● **Task item**: Here the job is to return only the lines of the material, exactly, from the first one to the line with "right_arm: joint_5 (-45".
+++
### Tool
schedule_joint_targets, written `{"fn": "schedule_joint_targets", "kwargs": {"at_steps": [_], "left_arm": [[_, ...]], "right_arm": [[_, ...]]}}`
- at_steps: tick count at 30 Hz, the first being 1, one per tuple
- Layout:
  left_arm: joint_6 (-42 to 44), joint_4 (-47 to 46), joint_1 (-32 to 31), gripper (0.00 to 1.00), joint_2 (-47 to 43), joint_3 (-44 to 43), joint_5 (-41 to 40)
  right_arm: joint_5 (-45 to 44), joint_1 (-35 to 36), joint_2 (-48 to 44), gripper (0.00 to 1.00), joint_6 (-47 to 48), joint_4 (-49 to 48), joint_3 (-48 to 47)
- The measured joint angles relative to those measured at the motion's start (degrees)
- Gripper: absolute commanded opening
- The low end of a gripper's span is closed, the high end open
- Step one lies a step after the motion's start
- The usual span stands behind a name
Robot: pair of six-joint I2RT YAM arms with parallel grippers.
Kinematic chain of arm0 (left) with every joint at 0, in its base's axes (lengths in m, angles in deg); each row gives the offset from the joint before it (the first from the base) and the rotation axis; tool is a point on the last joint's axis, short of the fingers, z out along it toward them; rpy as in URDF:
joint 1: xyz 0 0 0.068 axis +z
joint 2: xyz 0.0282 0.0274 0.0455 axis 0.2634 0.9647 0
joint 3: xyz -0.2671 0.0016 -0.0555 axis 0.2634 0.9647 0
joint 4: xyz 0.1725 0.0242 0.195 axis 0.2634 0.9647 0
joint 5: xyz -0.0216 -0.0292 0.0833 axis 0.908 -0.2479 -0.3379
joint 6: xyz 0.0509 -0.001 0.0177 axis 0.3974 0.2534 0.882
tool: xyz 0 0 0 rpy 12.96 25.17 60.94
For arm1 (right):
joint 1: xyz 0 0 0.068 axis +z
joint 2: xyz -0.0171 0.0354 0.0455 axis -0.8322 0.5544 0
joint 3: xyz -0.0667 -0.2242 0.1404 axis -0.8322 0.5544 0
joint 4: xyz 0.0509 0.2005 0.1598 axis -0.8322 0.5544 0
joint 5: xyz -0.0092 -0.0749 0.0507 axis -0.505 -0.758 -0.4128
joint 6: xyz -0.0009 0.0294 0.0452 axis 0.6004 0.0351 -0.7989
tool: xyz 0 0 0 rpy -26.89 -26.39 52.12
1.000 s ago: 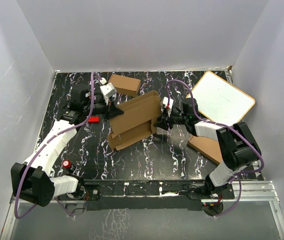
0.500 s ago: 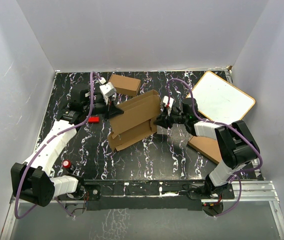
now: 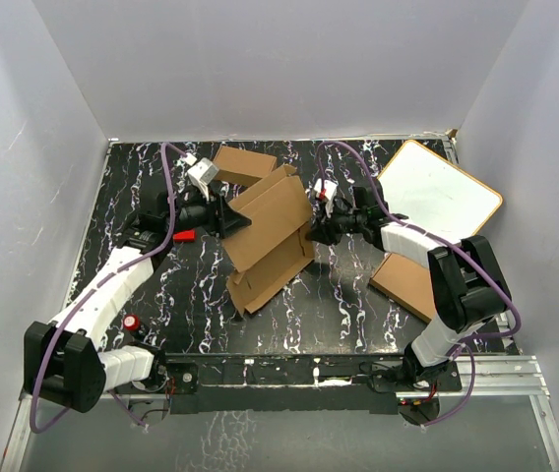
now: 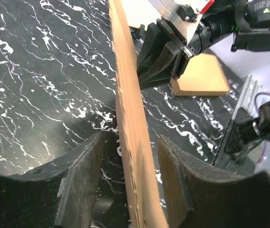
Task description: Fold the paper box
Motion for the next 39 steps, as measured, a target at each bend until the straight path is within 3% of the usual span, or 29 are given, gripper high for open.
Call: {"fn": "schedule_joint_targets", "kwargs": {"at_steps": [7,18,25,30,35,39], "left_arm": [[-11.41,-5.70,-0.04,0.65,-0.98,2.60,-2.43],[-23.34,-6.34,-0.04,0.69,0.37,3.08,-3.23],[-25.70,-4.26,-0.04,0.67,1.88,3.32,-2.91],[-25.70,-1.51,-0.15,0.63,5.62,3.32,-2.91],[-24.94,1.62,-0.28,0.52,9.57,3.32,-3.04],[-23.98,2.95,-0.31,0.27,11.06,2.99,-3.02]], "right_arm": [[-0.11,-1.95,-0.07,0.08,5.20,12.48,-4.48],[-6.36,-3.13,-0.76,0.08,14.67,31.28,-11.89],[-12.24,-3.08,0.00,0.08,15.56,37.16,-13.09],[-14.69,-2.64,1.29,0.08,14.91,37.29,-13.53],[-16.31,-1.81,2.54,0.08,14.23,37.09,-13.84],[-17.25,-1.27,3.50,0.09,13.90,37.05,-13.84]]}}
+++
● **Expected answer**:
### Tool
schedule_joint_targets, written `{"fn": "schedule_joint_targets", "kwargs": {"at_steps": [_], "left_arm": [[_, ...]], "right_arm": [[_, ...]]}}`
- at_steps: tick count at 30 Hz, the first being 1, one per tuple
- Layout:
  left_arm: joint_6 (-42 to 44), joint_4 (-47 to 46), joint_1 (-32 to 31), gripper (0.00 to 1.00), joint_2 (-47 to 43), joint_3 (-44 to 43), joint_5 (-41 to 40)
  right_arm: joint_5 (-45 to 44), joint_1 (-35 to 36), joint_2 (-48 to 44), gripper (0.00 to 1.00), joint_6 (-47 to 48), joint_4 (-49 to 48), joint_3 (-48 to 47)

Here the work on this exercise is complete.